• PROBLEM DESCRIPTION: What is needed is an exact copy of every entry below, minus the images.

(Source data)
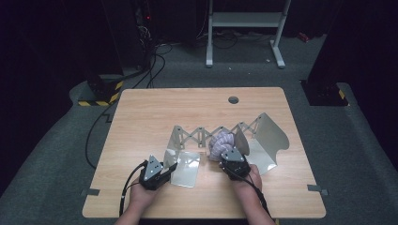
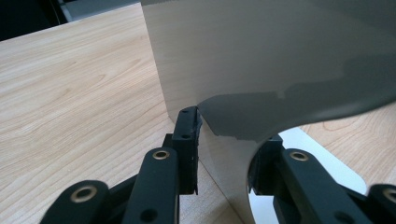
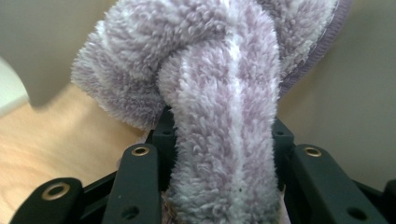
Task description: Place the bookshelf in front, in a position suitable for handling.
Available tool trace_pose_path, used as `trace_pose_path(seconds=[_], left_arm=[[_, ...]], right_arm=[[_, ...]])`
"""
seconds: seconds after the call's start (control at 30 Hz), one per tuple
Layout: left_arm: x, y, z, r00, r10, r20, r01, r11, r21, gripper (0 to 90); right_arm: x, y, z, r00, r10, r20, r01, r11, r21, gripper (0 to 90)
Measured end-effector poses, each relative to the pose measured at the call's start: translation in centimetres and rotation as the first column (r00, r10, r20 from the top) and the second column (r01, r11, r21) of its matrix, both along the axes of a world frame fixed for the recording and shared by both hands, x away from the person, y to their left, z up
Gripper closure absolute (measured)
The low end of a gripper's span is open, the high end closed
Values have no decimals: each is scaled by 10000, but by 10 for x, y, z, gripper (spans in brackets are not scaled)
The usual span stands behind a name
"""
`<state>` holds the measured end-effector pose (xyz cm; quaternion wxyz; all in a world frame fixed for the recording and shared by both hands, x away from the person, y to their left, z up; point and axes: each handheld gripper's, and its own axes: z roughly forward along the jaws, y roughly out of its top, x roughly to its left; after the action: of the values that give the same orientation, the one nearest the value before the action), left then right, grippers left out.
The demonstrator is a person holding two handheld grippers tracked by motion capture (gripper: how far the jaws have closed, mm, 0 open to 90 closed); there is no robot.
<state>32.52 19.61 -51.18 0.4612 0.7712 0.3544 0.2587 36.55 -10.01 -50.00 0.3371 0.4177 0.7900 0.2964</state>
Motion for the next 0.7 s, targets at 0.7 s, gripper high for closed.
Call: trace_pose_path(seconds=[0.7], left_arm=[[0,0,0,10000,-12,4,12,10000,16,690]], right_arm=[[-7,16,2,9987,509,32,-509,9987,-36,594]])
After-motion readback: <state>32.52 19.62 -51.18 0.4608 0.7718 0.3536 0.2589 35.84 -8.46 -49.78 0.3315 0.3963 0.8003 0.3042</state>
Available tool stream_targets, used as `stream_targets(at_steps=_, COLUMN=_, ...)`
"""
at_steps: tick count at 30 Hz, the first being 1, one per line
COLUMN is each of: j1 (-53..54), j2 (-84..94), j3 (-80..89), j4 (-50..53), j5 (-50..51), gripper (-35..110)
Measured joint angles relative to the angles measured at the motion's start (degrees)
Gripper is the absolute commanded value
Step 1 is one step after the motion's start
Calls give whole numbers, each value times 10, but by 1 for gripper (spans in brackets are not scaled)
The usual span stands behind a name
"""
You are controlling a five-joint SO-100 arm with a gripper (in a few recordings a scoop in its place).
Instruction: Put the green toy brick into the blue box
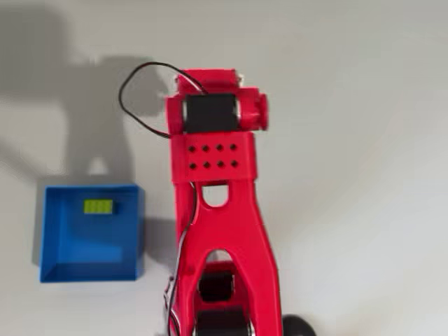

• COMPLETED EXERCISE:
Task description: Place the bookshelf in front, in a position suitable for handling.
Available tool trace_pose_path, used as `trace_pose_path(seconds=[_], left_arm=[[_, ...]], right_arm=[[_, ...]])`
"""
seconds: seconds after the call's start (control at 30 Hz), one per tuple
Layout: left_arm: x, y, z, r00, r10, r20, r01, r11, r21, gripper (0 to 90); right_arm: x, y, z, r00, r10, r20, r01, r11, r21, gripper (0 to 90)
Measured end-effector poses, each relative to the pose measured at the call's start: translation in centimetres and rotation as the first column (r00, r10, r20 from the top) and the second column (r01, r11, r21) of its matrix, both along the axes of a world frame fixed for the recording and shared by both hands, x away from the person, y to their left, z up
Gripper closure absolute (measured)
The low end of a gripper's span is open, the high end closed
Values have no decimals: each is scaled by 10000, but by 10 for x, y, z, gripper (spans in brackets are not scaled)
The usual span stands behind a name
"""
`<state>` holds the measured end-effector pose (xyz cm; quaternion wxyz; all in a world frame fixed for the recording and shared by both hands, x away from the person, y to their left, z up; point and axes: each handheld gripper's, and its own axes: z roughly forward along the jaws, y roughly out of its top, x roughly to its left; after the action: of the values that give the same orientation, the one nearest the value before the action), left then right, grippers left out.
The demonstrator is a person holding two handheld grippers tracked by motion capture (gripper: how far the jaws have closed, mm, 0 open to 90 closed); there is no robot.
<state>32.52 19.61 -51.18 0.4612 0.7712 0.3544 0.2587 36.55 -10.01 -50.00 0.3371 0.4177 0.7900 0.2964</state>
Motion for the next 0.7 s, targets at 0.7 s, gripper high for closed.
Call: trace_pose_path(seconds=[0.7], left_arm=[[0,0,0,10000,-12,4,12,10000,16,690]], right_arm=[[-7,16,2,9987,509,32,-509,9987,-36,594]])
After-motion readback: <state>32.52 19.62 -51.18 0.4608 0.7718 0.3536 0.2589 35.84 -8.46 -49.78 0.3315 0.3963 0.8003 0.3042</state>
Available tool stream_targets, used as `stream_targets(at_steps=_, COLUMN=_, ...)`
"""
at_steps: tick count at 30 Hz, the first being 1, one per line
COLUMN is each of: j1 (-53..54), j2 (-84..94), j3 (-80..89), j4 (-50..53), j5 (-50..51), gripper (-35..110)
Measured joint angles relative to the angles measured at the motion's start (degrees)
Gripper is the absolute commanded value
Step 1 is one step after the motion's start
Calls give whole numbers, each value times 10, but by 1 for gripper (spans in brackets are not scaled)
The usual span stands behind a name
"""
You are controlling a five-joint SO-100 arm with a gripper (in a few recordings a scoop in its place).
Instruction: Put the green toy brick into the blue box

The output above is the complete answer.